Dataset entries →
- Opening Delimiter -
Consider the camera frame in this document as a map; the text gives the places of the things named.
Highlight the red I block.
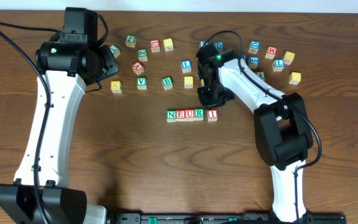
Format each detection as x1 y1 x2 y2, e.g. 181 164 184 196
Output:
207 110 218 122

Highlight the green R block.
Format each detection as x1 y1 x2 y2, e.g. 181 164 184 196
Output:
195 108 204 121

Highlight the red U block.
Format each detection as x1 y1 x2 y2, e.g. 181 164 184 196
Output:
185 109 195 121

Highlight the red E block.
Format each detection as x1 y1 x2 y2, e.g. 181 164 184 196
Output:
175 110 186 122

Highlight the green N block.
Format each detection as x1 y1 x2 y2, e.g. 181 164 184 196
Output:
166 110 176 123

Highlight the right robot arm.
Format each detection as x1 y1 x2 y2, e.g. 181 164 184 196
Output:
196 44 313 222

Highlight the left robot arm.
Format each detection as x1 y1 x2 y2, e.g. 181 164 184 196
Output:
0 7 119 223

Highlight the green L block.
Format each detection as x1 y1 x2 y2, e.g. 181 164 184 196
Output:
110 45 121 58

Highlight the yellow K block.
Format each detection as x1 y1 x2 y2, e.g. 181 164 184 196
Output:
111 80 122 93

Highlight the yellow O block lower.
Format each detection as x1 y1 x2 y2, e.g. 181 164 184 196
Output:
184 76 194 88

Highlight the red A block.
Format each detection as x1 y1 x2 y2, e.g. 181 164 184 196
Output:
132 61 145 75

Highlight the green J block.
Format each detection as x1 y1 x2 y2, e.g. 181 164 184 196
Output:
125 35 136 48

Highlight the green Z block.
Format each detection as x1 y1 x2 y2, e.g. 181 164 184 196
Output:
137 49 148 62

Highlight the green V block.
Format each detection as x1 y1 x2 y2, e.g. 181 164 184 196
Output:
137 77 147 90

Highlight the blue L block middle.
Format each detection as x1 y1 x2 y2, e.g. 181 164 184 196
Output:
181 60 192 73

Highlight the blue l block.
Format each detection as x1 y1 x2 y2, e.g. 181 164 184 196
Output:
272 59 285 72
181 60 192 73

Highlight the green B block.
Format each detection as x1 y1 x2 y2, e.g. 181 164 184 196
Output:
162 77 173 90

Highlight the blue d block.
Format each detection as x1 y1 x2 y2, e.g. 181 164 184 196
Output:
249 40 260 54
214 42 224 53

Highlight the red C block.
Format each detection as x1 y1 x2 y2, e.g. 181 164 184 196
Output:
150 40 160 53

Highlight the blue 2 block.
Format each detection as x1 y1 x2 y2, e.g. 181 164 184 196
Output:
200 40 206 48

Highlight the blue 5 block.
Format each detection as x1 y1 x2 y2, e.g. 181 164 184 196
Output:
248 56 259 69

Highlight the green 4 block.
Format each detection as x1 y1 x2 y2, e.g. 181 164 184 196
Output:
256 72 266 80

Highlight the yellow S block upper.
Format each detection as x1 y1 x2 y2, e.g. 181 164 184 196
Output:
163 38 174 52

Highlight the blue D block right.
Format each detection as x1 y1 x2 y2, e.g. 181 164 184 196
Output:
249 40 260 54

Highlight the blue L block right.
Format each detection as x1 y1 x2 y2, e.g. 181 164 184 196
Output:
272 59 285 72

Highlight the red M block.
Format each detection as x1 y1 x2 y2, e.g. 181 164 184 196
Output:
265 46 277 60

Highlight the yellow G block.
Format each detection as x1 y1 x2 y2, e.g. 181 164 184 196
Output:
288 72 301 85

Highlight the yellow block far right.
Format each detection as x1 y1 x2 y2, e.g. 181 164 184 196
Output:
283 51 295 65

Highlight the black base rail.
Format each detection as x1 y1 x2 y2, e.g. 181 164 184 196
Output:
106 212 347 224
- Closing Delimiter -
Exercise → Examine each line of the records above and tally those with the string "robot". State the total alone.

Written response → 2